Health

Avoiding the Second Best and the Almost Brightest

During my tenure at the FDA I was the senior official in charge of advisory committee oversight and the final decision-maker on who got a Conflict of Interest waiver and who did not. Many did not — but those who did received their waivers because FDA professional career staff made a strong case that these people weren’t just important to the advisory committee — but critical.
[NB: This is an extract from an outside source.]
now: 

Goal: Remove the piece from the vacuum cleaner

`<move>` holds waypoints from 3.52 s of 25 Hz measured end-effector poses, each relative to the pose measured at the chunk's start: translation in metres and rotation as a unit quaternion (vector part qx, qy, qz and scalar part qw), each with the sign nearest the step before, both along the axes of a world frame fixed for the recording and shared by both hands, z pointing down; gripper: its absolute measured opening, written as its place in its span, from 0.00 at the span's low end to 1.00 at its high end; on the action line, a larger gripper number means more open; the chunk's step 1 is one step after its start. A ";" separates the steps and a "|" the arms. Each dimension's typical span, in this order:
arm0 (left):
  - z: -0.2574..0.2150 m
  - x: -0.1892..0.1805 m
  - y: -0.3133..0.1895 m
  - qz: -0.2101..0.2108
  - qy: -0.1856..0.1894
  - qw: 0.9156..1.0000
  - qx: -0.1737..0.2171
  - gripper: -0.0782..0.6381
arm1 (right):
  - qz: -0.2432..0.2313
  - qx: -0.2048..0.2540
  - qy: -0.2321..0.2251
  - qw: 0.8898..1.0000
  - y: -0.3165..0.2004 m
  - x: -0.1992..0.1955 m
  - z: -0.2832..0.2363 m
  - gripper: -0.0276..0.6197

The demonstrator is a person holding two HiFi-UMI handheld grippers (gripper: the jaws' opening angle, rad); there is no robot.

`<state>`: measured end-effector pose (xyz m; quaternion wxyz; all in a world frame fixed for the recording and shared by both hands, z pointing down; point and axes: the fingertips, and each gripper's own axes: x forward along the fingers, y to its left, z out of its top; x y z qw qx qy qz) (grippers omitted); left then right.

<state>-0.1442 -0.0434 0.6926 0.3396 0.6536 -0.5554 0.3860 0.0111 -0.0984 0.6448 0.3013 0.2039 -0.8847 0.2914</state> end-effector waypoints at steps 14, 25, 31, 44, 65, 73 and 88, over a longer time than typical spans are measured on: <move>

And we should all pay attention to the nomenclature.  It’s not about “conflict of interest” – it’s about “interest.”  And having an “interest” is not necessarily a bad thing – as long as you’re transparent about it.

If we allow FDA ad comms to become the realm of the second best and the almost brightest –what have we done to the advancement of America’s health? The answer is a significant disservice.

Worse — who would want to serve on an advisory committee when you’re viewed as a potential criminal before the ink on your appointment is even dry? Independent-thinking advisory committee members will feel threatened and suffocated by the unspoken threat of federal investigators knocking at their clinic doors. Such legislation amounts to advisory committee lettres de cachet for folks like the CSPI, posturing politicians and Page One hungry reporters.

In the February 7, 2010 edition of The Lancet, Richard Horton pointed out that the battle lines being drawn and between clinician, medical research and the pharmaceutical industry are artificial at best — and dangerous at worst. Dangerous, because all three constituencies are working towards the same goal — improved patient outcomes.

Horton’s main point is that we must dismantle the battlements and embrace of philosophy of “symbiosis not schism”.  It’s what’s in the best interest of the patient.

Consider an analysis published in The International Journal of Obesity and financed not by industry but by the National Institutes of Health.

After analyzing weight-loss research conducted over four decades, they’ve found that the quality of data reporting in industry-sponsored research does indeed seem to be different from that in other research: It’s better.

The researchers found that the quality of data was significantly better in industry-supported research than in non-industry-supported research, particularly in studies involving drug treatments.

According to the New York Times, “This suggests that, while continued efforts to improve reporting quality are warranted, such efforts should be directed at non-industry-funded research at least as much as at industry-funded research.”

The Sunshine Act with all of its high-minded language about transparency is really just about slamming the pharmaceutical industry.

That’s politics trumping the public health.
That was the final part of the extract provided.